Mass. report shows record-high life expectancy

BOSTON – A report last week from the Mass. Department of Public Health shows that life expectancy in the Bay State is as high as ever: 80 years. But health disparities persist and opioid overdose deaths are on the rise, as are fall-related deaths in the elderly.
The report, titled Massachusetts Deaths 2006, notes that the life expectancy for an infant born in the state in 2006 was actually two years higher than for the nation as a whole.
The report also shows cancer is now the No. 1 killer in Massachusetts, overtaking heart disease. Death rates from both continue to decline, but cancer deaths have not declined as fast as heart disease deaths. Health officials attributed the improvements in heart-disease deaths to better medical therapies and behavioral interventions to control for risk factors such as high cholesterol and blood pressure.
Lung cancer ranked first in the number of cancer deaths for both men and women (28 percent of all cancer deaths followed by 9 percent for colorectal cancer deaths).
Death rates for stroke and diabetes continue to drop, the report says; the stroke death rate has decreased 27 percent since 2000, and the diabetes death rate has decreased 22 percent.
Black and Hispanic residents continue to have higher death rates from these diseases, however, sometimes substantially higher. The breast cancer rate for black non-Hispanic women, for example, is 35.3 deaths per 100,000, vs. 23.3 deaths per 100,000 for white non-Hispanic women.

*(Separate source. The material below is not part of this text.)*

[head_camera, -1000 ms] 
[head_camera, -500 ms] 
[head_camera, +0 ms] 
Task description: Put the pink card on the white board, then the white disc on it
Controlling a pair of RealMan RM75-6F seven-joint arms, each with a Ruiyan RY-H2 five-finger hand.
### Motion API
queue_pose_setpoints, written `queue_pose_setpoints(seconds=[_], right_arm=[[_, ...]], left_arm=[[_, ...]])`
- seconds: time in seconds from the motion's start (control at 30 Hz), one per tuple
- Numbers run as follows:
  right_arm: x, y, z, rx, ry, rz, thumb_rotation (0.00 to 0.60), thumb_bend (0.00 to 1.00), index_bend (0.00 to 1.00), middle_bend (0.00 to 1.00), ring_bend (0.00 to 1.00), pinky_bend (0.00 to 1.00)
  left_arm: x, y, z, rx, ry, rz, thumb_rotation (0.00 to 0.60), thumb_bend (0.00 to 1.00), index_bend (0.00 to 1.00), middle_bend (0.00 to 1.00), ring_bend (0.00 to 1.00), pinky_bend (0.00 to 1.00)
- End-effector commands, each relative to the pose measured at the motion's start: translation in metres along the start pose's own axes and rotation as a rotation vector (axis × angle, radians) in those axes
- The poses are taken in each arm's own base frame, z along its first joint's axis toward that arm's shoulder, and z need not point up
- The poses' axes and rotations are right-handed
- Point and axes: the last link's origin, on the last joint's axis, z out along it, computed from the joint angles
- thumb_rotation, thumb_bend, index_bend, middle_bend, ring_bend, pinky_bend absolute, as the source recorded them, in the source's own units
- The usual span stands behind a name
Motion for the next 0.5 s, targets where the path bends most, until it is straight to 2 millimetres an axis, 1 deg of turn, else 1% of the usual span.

The overall death rate for those with a high school education or less was almost three times higher than the death rate for those with 13 years of education or more.
Gov. Deval Patrick’s administration has made addressing health disparities a priority, and DPH Commissioner John Auerbach said the state needs to remain “focused on that gap.”
“We cannot be satisfied by the improvements that we see in this report, until those improvements are shared equally – to the greatest extent possible – by all of the residents of Massachusetts,” he said.
The report also shows deaths caused by overdoses of heroin and other opioids, such as Oxycontin, rose by more than 7 percent per year from 2000 to 2006. Two-thirds of all poisonings reported to DPH during 2006 were the result of opioid overdoses. A total of 637 people died from opioid poisoning in 2006, up from 544 the year before.
Elderly deaths due to falls rose by 65 percent from 2005 to 2006, to 341. Health officials said they were not certain what contributed to the spike, but theorized that an aging population, along with better diagnosis and reporting of fall-related deaths, might be factors.
“We need to better understand the findings in this report related to fall deaths,” Auerbach said. “In the coming year we will work with our partners in government, non-profit and community groups, and within our Falls Prevention Coalition to see what we can do collectively to bring these numbers down.”
The homicide rate remained stable from 2005, after increasing about 6 percent per year since 1998. In 2006, there were 183 homicides in Massachusetts. The suicide rate, which had been declining by about 2 percent per year since 1994, also held steady.
The infant mortality rate remained stable at 4.8 deaths per 100,000 live births in 2006, compared with 5 deaths per 1,000 live births in 2005.

The full report – Massachusetts Deaths 2006 – is posted at www.mass.gov/dph/pubstats.htm.